LSD is a semisynthetic psychedelic drug; one of the most potent mood-changing chemicals available. Sold illicitly on the streets in tablet, capsule and liquid form, LSD, in some cases, may be laced with other dangerous chemicals. Recreational use is referred to as “tripping” and generally leads to highs lasting up to 12 hours. When LSD (also called “acid”) enters the brain, it disrupts the interaction of brain cells and serotonin. This disruption triggers hallucinations and creates profound distortions of reality. People under the influence of LSD may see, hear and feel things that do not exist. Other side effects include the following[1]:

  • Mood swings
  • Anxiety
  • Paranoia
  • Terrifying thoughts
  • Feelings of despair
  • Intense fear of losing control
  • Fear of insanity

In addition to powerful psychological symptoms, the drug also brings changes to a person’s body. Physical effects include the following:

  • Elevated body temperature
  • Raised heart rate
  • Hypertension
  • Insomnia
  • Decreased appetite

In the majority of cases, the symptoms of LSD use wear off once the drug leaves a person’s system. Someone who uses LSD chronically may experience longer-term psychological symptoms. The following three complications are possible when a person abuses LSD:

  1. Flashbacks and Lasting Mental Health Disorders

The most problematic complication of LSD abuse is the risk of incurring brain changes.  People who use LSD sometimes suffer recurrences of the drug experience, called “flashbacks.” These events occur without warning long after the chemical leaves their bodies. Aside from flashbacks, a person may develop an even more serious condition that lasts for an indeterminate period of time. Hallucinogen-induced persisting perceptual disorder (HPPD) results when flashbacks persist and cause social and occupational impairment.1

Researchers don’t fully understand “acid flashbacks,”but members within the scientific community have the following three theories:

  • Damage induced by LSD exposure may cause the brain to misfire and send incorrect signals
  • LSD may change the way the brain functions and perceives information, making it more sensitive to light and creating visual halos and trails that can occur at any time
  • Some portion of the LSD usually gets stored in the body or brain and released later[2]

While it is rare for a person to experience lifelong complications after a single dose of LSD, there are examples of people developing HPPD or persistent psychosis after using the drug one time.

  1. Complications when Combined with Other Substances

Another hazardous complication that occurs from LSD use is the experience of dangerous side effects after combining the drug with other substances.
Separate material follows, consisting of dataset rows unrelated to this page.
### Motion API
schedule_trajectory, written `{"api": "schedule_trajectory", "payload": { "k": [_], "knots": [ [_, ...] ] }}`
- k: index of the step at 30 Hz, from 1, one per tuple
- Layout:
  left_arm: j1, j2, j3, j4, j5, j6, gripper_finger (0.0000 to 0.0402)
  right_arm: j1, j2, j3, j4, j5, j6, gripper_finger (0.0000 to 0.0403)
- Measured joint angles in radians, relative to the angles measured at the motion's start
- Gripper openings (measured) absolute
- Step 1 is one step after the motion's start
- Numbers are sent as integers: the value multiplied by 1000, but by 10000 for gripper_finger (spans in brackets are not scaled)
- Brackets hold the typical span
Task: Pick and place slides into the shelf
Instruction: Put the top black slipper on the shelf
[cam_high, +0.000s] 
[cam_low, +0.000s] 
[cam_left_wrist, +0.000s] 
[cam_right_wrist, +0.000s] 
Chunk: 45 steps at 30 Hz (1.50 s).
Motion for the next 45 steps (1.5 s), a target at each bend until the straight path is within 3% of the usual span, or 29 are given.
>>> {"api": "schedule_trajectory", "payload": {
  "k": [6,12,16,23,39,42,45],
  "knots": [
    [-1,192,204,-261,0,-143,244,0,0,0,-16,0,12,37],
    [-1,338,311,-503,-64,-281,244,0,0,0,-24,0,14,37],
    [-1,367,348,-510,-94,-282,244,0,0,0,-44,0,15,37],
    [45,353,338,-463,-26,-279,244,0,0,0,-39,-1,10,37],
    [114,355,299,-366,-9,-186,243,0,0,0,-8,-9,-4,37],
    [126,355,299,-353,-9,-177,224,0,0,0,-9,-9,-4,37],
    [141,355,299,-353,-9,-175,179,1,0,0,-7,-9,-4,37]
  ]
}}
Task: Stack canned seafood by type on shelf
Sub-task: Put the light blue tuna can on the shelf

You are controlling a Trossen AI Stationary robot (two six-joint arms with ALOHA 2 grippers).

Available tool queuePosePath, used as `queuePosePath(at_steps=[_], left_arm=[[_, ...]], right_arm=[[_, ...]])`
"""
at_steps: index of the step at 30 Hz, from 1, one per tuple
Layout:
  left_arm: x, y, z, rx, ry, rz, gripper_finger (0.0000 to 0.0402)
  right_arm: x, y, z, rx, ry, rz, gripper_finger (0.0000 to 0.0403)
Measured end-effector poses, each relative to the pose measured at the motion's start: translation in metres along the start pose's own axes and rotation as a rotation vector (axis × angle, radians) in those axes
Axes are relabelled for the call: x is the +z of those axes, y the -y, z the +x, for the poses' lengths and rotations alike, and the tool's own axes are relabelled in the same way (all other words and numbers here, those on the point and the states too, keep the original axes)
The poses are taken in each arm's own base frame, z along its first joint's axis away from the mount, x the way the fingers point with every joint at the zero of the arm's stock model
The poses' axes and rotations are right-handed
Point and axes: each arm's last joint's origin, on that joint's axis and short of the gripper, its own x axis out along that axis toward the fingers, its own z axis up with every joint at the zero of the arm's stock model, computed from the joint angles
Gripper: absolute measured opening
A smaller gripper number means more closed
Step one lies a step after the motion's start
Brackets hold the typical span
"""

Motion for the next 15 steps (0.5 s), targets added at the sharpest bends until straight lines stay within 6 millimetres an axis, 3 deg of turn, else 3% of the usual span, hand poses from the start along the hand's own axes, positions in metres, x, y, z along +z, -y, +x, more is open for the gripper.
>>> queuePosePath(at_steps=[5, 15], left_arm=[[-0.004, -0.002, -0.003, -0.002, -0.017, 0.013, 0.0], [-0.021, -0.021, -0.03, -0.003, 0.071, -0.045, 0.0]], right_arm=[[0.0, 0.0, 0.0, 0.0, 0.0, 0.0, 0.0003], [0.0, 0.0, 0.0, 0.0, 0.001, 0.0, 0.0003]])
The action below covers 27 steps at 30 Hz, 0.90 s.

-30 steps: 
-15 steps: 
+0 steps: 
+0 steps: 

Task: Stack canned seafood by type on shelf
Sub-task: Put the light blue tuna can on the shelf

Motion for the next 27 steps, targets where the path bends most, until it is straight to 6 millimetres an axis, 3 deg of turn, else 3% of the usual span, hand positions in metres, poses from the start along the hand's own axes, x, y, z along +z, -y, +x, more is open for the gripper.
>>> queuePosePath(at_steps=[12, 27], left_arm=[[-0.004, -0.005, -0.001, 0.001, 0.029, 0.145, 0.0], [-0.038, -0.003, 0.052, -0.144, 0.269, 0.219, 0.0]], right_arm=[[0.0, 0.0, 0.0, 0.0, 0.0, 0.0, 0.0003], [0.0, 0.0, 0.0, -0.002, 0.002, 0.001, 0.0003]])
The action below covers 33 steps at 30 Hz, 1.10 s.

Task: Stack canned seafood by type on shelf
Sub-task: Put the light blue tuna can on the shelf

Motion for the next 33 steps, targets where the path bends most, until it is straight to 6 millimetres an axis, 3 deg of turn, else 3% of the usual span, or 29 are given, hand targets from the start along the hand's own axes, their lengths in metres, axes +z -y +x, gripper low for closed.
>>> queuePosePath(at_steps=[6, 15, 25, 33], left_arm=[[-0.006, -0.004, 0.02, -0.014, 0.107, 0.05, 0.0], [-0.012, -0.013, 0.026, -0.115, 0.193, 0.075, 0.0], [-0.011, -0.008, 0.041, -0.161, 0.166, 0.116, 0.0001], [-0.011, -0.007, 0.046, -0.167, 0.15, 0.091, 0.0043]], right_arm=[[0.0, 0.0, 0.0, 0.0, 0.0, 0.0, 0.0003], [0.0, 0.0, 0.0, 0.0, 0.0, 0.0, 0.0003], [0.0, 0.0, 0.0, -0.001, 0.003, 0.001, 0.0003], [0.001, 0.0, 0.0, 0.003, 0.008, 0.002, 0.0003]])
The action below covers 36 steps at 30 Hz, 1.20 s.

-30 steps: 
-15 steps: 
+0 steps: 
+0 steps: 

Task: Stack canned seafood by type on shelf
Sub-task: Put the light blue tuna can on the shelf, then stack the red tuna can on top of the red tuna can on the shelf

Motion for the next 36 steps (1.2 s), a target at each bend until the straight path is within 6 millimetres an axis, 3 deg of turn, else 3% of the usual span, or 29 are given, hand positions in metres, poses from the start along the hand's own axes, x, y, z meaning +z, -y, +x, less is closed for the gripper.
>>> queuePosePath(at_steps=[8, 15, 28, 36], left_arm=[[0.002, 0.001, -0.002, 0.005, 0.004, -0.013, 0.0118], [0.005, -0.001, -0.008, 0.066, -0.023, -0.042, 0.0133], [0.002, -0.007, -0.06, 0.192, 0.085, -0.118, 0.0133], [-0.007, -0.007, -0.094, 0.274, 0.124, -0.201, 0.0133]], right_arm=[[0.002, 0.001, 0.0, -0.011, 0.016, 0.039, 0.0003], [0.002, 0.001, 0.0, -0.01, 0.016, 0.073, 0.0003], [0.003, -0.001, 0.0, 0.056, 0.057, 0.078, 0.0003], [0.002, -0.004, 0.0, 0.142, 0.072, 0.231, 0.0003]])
The following are possible combinations and the physical reactions they may trigger:

  • Amphetamines and LSD: Amphetamines are central nervous system stimulants; when mixed with psychedelic drugs such as LSD, the result is an energized person who experiences hallucinations; this is dangerous because the user may begin to act strangely and injure herself and others
  • Cocaine and LSD: Cocaine is a powerful stimulant; taken in combination with LSD, it may trigger hallucinations, paranoia and delusional thinking
  • Alcohol and LSD: Alcohol tends to dull the effects of LSD
  • Antidepressants and LSD: Mixing lithium or tricyclic antidepressants with LSD can be lethal[3],[4]
  1. Psychological Dependence

Unlike substances that create dependence by altering brain chemistry, LSD does not trigger physiological needs. Users do not experience withdrawal symptoms or cravings after using the drug. Nevertheless LSD’s powerful hallucinatory effects often cause psychological addiction, which is another negative consequence of LSD abuse. Users who struggle to cope with normal life may compulsively use it to escape reality. At professional treatment centers, they learn to live a healthier, fulfilling life and develop healthy coping skills.1

[1] National Institute on Drug Abuse. (2016). What are hallucinogens? Drug Facts. Retrieved Oct. 3, 2016 from https://www.drugabuse.gov/publications/drugfacts/hallucinogens.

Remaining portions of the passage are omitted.